A lot of our volunteers are parents of our students at the Richmond Ballet. We get a lot of help from them, especially right at Nutcracker time, because there are so many backstage roles that need to be filled for that. They are also very helpful during School of Richmond Ballet end of year workshop performances. Volunteers have also been instrumental in putting together our annual fundraisers. We’ve tried to find more opportunities for big companies like CarMax and Capital One to support us, because they like to provide volunteers to connect with nonprofits. If people are interested in volunteering for us, we’ll absolutely take them up on it! They just need to reach out to us. Despite everything being virtual right now, we still have things we could use help with.

If $100,000 fell from the sky tomorrow, how would you spend it?

I would put it towards reducing our current deficit. During the pandemic, we qualified for a PPP loan, and we were able to honor everyone’s contract at the end of the fiscal year. We were able to pay our dancers, our staff and the musicians who weren’t even playing for us at the time, because we’re so committed to them. We were really proud that we could to that.
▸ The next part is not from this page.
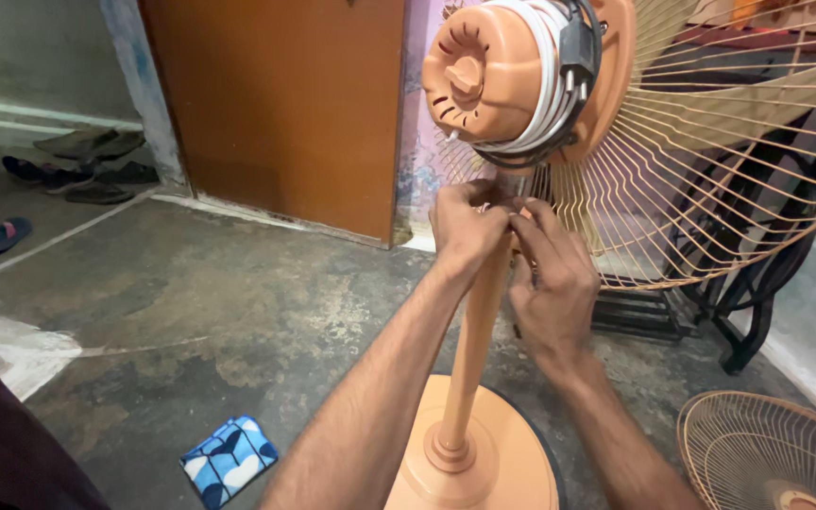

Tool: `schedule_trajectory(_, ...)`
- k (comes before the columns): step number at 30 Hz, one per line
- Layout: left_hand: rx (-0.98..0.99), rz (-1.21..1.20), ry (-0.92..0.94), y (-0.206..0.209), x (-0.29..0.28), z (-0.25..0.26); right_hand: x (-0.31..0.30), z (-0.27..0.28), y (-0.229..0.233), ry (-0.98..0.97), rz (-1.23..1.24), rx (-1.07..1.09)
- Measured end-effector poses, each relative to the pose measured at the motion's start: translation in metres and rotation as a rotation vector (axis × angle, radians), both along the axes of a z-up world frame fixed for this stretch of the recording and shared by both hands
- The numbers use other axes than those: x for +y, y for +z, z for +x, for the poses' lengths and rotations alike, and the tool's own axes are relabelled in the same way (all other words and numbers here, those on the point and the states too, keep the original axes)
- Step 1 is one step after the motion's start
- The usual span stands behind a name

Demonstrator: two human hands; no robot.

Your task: The person disassembles a standing electric fan by hand, removing the front grille, the fan blade, and the rear grille. The components are placed on the floor beside the fan base.

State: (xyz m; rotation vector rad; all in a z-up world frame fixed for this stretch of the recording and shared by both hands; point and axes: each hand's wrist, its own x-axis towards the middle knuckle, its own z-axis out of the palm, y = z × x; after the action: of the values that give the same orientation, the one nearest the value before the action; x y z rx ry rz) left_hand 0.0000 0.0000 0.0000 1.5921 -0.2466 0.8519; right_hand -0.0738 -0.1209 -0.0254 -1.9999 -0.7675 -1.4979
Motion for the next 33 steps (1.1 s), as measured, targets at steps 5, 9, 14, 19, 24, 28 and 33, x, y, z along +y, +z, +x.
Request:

Now we’re open and putting on performances, but it’s not the same as in years prior. We’re not doing “The Nutcracker” this year or any mainstage performances. Our Studio Theater performances that would normally bring in a 250-person audience per show are now down to 50 or 60 audience members per show to make sure everyone is properly socially distanced. It is important to us to perform not only for the art, but also because as long as we have professional company performances, our marketing department is needed, and our production department is needed, including the costume shop, making masks and making costumes for everyone. I want to make sure our people keep getting to do their work and keep getting paid because our people are the most important thing right now.